→ TASK REQUIREMENTS:
The records that follow should be returned exactly, pictures excluded.

→ MATERIAL PROVIDED:
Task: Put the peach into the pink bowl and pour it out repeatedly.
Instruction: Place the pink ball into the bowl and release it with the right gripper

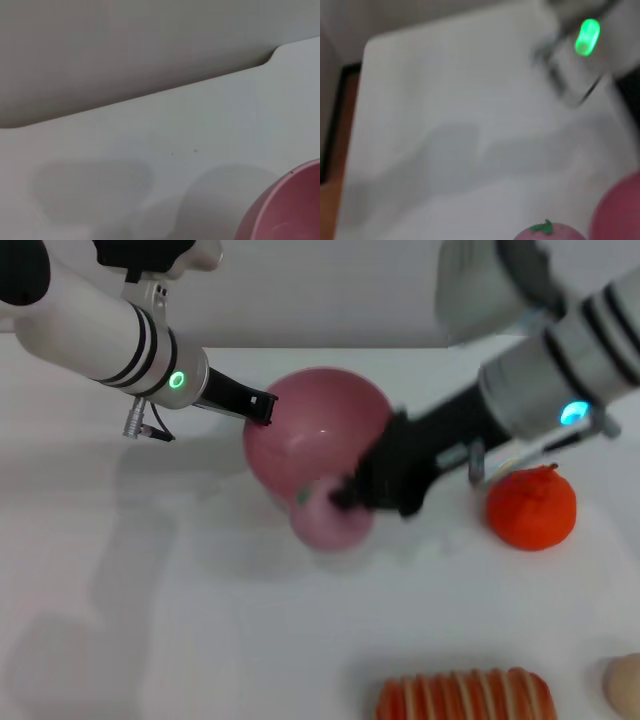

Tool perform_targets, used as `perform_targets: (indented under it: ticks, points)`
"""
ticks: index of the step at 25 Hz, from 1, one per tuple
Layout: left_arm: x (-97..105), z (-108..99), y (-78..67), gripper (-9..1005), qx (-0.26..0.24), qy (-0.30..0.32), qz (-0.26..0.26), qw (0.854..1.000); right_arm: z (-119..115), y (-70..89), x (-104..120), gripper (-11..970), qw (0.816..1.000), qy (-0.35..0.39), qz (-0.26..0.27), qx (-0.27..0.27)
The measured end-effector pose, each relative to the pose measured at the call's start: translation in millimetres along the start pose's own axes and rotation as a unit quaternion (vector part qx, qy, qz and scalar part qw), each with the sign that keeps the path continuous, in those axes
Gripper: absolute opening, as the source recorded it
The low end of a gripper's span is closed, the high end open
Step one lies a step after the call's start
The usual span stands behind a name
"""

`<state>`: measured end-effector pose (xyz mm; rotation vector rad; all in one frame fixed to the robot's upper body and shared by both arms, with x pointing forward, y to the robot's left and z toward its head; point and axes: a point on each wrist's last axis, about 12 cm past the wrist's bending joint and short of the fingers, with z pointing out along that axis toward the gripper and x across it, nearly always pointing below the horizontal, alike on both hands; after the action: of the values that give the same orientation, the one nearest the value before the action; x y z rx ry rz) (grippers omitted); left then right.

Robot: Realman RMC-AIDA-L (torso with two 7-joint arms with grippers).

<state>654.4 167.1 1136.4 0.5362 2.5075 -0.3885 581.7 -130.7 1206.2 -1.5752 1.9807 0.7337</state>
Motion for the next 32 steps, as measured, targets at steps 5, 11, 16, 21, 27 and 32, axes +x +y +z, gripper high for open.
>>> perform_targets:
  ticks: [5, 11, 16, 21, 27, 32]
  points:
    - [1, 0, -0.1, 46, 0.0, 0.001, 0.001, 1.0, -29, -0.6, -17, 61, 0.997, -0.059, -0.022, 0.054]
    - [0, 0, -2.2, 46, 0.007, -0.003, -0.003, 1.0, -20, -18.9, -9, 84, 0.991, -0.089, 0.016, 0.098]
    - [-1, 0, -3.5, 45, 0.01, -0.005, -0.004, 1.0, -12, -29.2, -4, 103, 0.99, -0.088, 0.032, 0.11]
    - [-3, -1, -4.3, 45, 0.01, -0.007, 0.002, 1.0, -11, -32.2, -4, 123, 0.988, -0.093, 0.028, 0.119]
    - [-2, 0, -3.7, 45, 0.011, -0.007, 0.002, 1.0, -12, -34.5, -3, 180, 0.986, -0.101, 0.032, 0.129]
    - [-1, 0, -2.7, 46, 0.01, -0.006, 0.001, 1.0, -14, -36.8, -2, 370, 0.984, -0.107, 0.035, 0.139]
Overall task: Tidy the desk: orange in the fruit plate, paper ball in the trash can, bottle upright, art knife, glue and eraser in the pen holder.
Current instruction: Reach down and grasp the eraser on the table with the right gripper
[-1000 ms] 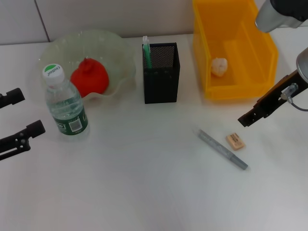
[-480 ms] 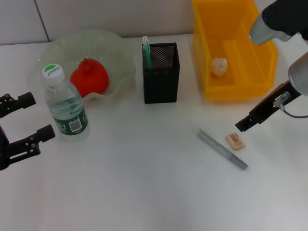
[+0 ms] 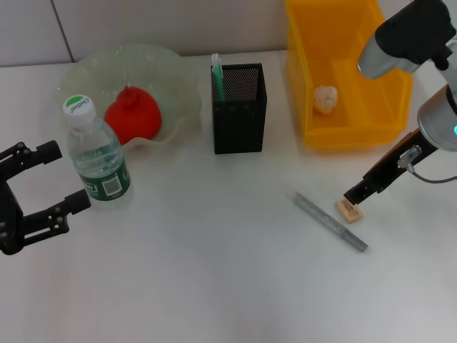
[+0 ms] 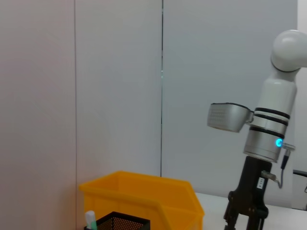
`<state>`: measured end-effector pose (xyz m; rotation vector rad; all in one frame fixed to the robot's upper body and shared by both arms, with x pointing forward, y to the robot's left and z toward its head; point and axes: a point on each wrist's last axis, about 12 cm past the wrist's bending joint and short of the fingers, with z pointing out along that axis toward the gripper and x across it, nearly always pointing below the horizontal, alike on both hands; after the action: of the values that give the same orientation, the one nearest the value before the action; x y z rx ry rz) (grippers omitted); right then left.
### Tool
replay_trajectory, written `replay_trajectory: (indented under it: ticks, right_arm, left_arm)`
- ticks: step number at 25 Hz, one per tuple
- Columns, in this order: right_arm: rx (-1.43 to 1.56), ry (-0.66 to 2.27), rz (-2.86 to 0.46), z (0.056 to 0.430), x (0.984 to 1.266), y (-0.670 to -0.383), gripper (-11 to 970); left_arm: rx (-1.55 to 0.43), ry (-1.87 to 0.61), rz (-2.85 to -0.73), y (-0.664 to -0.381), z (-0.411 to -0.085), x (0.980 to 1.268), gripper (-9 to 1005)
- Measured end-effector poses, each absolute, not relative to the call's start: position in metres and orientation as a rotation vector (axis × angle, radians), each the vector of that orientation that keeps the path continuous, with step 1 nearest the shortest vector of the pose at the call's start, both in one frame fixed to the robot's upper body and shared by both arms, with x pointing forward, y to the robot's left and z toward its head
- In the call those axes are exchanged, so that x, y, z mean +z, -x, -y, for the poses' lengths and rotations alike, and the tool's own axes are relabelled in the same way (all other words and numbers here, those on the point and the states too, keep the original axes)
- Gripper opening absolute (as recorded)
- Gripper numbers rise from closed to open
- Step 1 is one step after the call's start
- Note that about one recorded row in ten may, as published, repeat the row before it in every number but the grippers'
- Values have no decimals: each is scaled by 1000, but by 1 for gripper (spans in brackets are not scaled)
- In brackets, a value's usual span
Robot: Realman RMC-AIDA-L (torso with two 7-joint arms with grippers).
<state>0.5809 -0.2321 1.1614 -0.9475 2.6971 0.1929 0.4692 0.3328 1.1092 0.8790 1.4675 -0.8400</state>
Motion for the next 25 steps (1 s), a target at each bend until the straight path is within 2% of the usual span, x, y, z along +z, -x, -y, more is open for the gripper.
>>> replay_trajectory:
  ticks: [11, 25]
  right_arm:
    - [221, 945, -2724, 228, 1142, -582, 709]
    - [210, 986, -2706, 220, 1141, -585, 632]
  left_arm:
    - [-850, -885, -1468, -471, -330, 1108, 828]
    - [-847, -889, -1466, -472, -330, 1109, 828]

→ RESPONSE AREA:
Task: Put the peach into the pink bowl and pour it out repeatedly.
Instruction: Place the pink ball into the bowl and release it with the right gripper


Tool perform_targets, used as `perform_targets: (indented under it: ticks, points)`
"""
ticks: index of the step at 25 Hz, from 1, one per tuple
Layout: left_arm: x (-97..105), z (-108..99), y (-78..67), gripper (-9..1005), qx (-0.26..0.24), qy (-0.30..0.32), qz (-0.26..0.26), qw (0.854..1.000); right_arm: z (-119..115), y (-70..89), x (-104..120), gripper (-11..970), qw (0.816..1.000), qy (-0.35..0.39), qz (-0.26..0.27), qx (-0.27..0.27)
The measured end-effector pose, each relative to the pose measured at the call's start: translation in millimetres along the start pose's own axes and rotation as a unit quaternion (vector part qx, qy, qz and scalar part qw), each with the sign that keeps the path continuous, in those axes
Gripper: absolute opening, as the source recorded it
The low end of a gripper's span is closed, the high end open
Step one lies a step after the call's start
The usual span stands behind a name
"""

`<state>`: measured end-effector pose (xyz mm; rotation vector rad; all in one frame fixed to the robot's upper body and shared by both arms, with x pointing forward, y to the robot's left and z toward its head; point and axes: a point on each wrist's last axis, about 12 cm past the wrist's bending joint and short of the fingers, with z pointing out along that axis toward the gripper and x across it, nearly always pointing below the horizontal, alike on both hands; after the action: of the values that give the same orientation, the one nearest the value before the action; x y z rx ry rz) (grippers omitted); left then right.

Robot: Realman RMC-AIDA-L (torso with two 7-joint arms with grippers).

<state>654.4 167.1 1136.4 0.5362 2.5075 -0.3885 581.7 -130.7 1206.2 -1.5752 1.9807 0.7337</state>
Motion for the next 32 steps, as measured, targets at steps 5, 11, 16, 21, 27 and 32, axes +x +y +z, gripper high for open.
>>> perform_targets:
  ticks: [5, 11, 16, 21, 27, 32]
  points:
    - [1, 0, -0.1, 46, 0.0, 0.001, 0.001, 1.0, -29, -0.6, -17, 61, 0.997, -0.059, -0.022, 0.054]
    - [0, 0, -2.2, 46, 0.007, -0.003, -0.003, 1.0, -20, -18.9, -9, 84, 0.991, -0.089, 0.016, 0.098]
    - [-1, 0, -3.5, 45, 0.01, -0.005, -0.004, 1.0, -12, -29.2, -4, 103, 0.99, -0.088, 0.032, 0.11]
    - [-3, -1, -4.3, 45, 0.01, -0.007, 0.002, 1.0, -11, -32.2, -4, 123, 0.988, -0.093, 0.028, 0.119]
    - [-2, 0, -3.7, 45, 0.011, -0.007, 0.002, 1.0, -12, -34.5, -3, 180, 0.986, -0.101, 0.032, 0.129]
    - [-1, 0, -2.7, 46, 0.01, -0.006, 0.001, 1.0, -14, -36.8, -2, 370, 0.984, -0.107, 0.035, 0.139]
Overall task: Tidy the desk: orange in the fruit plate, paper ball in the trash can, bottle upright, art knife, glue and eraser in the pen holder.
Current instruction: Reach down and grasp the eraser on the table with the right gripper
[-1000 ms] 
[-480 ms] 
[+0 ms] 
[+0 ms] 
`<state>`: measured end-effector pose (xyz m; rotation vector rad; all in one frame fixed to the robot's upper body and shared by both arms, with x pointing forward, y to the robot's left and z toward its head; point and axes: a point on each wrist's last axis, about 12 cm past the wrist's bending joint and short of the fingers, with z pointing out along that axis toward the gripper and x across it, nearly always pointing below the horizontal, alike on both hands; after the action: of the values that give the same orientation, the one nearest the value before the action; x y z rx ry rz) (grippers omitted); right then left.
### Tool
replay_trajectory, written `replay_trajectory: (indented under it: ticks, right_arm, left_arm)`
- ticks: step number at 25 Hz, one per tuple
- Columns, in this order: right_arm: rx (-1.43 to 1.56), ry (-0.66 to 2.27), rz (-2.86 to 0.46), z (0.056 to 0.430), x (0.984 to 1.266), y (-0.670 to -0.383), gripper (-11 to 970); left_arm: rx (-1.55 to 0.43), ry (-1.87 to 0.61), rz (-2.85 to -0.73), y (-0.664 to -0.381), z (-0.411 to -0.085), x (0.980 to 1.268), gripper (-9 to 1005)
- Measured end-effector poses, each absolute, not relative to the call's start: position in metres and orientation as a rotation vector (axis × angle, radians), each the vector of that orientation that keeps the path continuous, with step 1 nearest the shortest vector of the pose at the call's start, both in one frame fixed to the robot's upper body and shared by both arms, with x pointing forward, y to the robot's left and z toward its head
- In the call those axes are exchanged, so that x, y, z mean +z, -x, -y, for the poses' lengths and rotations alike, and the tool's own axes are relabelled in the same way (all other words and numbers here, those on the point and the states too, keep the original axes)
- Gripper opening absolute (as recorded)
- Gripper numbers rise from closed to open
- Step 1 is one step after the call's start
- Note that about one recorded row in ten may, as published, repeat the row before it in every number but the grippers'
- Values have no decimals: each is scaled by 1000, but by 1 for gripper (spans in brackets are not scaled)
- In brackets, a value's usual span
Robot: Realman RMC-AIDA-L (torso with two 7-joint arms with grippers).
<state>0.5809 -0.2321 1.1614 -0.9475 2.6971 0.1929 0.4692 0.3328 1.1092 0.8790 1.4675 -0.8400</state>
Motion for the next 25 steps (1 s), a target at each bend until the straight path is within 2% of the usual span, x, y, z along +z, -x, -y, more is open for the gripper.
>>> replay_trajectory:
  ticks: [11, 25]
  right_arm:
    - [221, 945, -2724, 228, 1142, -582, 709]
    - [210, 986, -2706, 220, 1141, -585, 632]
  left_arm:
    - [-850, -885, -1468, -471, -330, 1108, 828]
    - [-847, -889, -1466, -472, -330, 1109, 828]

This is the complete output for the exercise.